Asimismo, para plantear sistemas alternativos, el estudio evaluó la resiliencia cualitativa y cuantitativamente según sus capacidades de absorción, adaptación y transformación, información que se plasmó en indicadores e índices de resiliencia con valores muy bajo (0) a excelente (1). Esto permitió realizar una comparación entre sistemas productivos a escala de Unidades Productivas Agropecuaria (UPA) con sistemas agroforestales en la región amazónica (municipio Puerto Gonzalo Moreno); UPA con agricultura bajo riego en los valles altos (Anzaldo); y UPA con ganadería semi-intensiva en el chaco boliviano (Charagua Iyambae) promovidos por el CIPCA bajo su Propuesta Económica Productiva, igualmente, se evaluó la capacidad de resiliencia de sistemas productivos convencionales en esas mismas zonas.

Los resultados muestran que los índices globales de resiliencia obtenidos para cada uno de los sistemas agrícolas revelan que las UPA evaluadas que implementan tecnologías agroecológicas son significativamente más resilientes que los que no integran estas tecnologías: UPA con sistemas ganaderos semi intensivos (0,72) frente a UPA con sistemas ganaderos extensivos (0,48); UPA con sistemas agricultura bajo riego (0,71), frente a UPA con sistemas agricultura a secano (0,49); UPA con sistemas agroforestales (0,69) frente a sistemas convencionales (0,47). En sí, los sistemas productivos implementados por familias campesinas indígenas con enfoque agroecológico demuestran tener mayor capacidad de resiliencia ante efectos adversos del cambio climático hasta un 24% más en relación a sistemas productivos convencionales. Para lograr esta capacidad las familias campesinas indígenas tuvieron que trabajar por varios años y no bajo el inmediatismo que generalmente muchos proyectos productivos persiguen obteniendo resultados poco eficientes. También, se evidenció que estos sistemas productivos contribuyen mejor a la seguridad alimentaria y que las personas tienen acceso material, económico y alimentos nutritivos para satisfacer sus necesidades alimenticias.

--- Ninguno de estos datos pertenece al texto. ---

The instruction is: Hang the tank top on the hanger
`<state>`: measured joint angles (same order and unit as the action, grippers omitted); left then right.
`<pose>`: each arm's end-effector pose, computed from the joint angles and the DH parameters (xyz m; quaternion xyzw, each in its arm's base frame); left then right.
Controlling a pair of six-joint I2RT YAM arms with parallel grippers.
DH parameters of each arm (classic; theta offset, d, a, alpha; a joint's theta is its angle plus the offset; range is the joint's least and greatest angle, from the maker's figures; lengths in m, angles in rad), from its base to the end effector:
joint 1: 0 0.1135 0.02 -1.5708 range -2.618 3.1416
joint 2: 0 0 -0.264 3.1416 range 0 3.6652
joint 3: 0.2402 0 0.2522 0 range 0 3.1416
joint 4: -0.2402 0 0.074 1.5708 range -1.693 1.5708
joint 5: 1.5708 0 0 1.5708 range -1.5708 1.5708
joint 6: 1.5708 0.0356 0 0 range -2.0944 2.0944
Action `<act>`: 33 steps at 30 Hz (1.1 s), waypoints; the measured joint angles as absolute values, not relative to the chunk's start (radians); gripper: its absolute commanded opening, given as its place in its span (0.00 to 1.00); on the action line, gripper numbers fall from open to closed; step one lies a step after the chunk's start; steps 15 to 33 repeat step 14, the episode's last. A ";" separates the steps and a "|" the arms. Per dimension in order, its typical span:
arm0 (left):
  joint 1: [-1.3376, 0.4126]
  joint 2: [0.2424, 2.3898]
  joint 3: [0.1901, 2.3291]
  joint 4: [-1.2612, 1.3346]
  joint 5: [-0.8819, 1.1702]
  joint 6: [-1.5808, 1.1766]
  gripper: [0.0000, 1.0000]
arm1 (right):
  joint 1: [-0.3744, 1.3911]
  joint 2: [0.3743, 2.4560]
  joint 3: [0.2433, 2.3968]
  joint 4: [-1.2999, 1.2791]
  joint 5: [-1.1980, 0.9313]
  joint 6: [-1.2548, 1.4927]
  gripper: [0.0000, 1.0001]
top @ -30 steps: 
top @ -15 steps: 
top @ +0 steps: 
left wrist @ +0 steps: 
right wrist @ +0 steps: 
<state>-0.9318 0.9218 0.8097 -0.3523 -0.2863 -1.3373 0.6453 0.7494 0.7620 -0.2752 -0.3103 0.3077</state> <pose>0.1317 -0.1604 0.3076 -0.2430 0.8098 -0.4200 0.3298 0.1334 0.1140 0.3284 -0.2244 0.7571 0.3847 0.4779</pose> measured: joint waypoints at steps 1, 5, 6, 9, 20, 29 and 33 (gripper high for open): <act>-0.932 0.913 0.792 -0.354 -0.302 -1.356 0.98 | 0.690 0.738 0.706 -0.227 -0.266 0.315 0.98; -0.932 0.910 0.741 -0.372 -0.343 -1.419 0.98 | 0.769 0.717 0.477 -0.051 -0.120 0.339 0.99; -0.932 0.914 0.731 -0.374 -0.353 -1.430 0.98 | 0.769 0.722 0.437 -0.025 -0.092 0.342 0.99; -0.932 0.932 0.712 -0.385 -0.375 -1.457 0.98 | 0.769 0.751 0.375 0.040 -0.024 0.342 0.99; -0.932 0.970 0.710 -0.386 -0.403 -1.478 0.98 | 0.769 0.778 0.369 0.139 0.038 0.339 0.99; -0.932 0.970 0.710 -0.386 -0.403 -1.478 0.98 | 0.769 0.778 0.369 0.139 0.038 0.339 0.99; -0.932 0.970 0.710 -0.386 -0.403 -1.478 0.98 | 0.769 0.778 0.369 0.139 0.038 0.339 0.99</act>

Una vez demostrada la capacidad y aporte de estos sistemas en términos de resiliencia se recomienda promover e incorporar este tipo de modelos agroecológicos sustentables a través de políticas públicas. Si tomamos en cuenta que en el país existen al menos 872.676 UPA (INE, 2015) de las cuales 507.243 (58,9%) son pequeñas UPA entre 0,01 a 4,99 hectáreas, la producción familiar podría verse muy afectada por los efectos adversos del cambio climático si no se toman acciones de mitigación y adaptación. Asimismo, hay que tener en cuenta que aún el 89% de los municipios en Bolivia presentan grados de vulnerabilidad a la inseguridad alimentaria por lo que habrá que realizar los esfuerzos correspondientes para mejorar las condiciones de vida de familias productoras, más aún cuando más del 80% de la superficie agrícola en el país es a secano, lo que quiere decir que la producción es muy dependiente de las condiciones de lluvias y otros factores climáticos.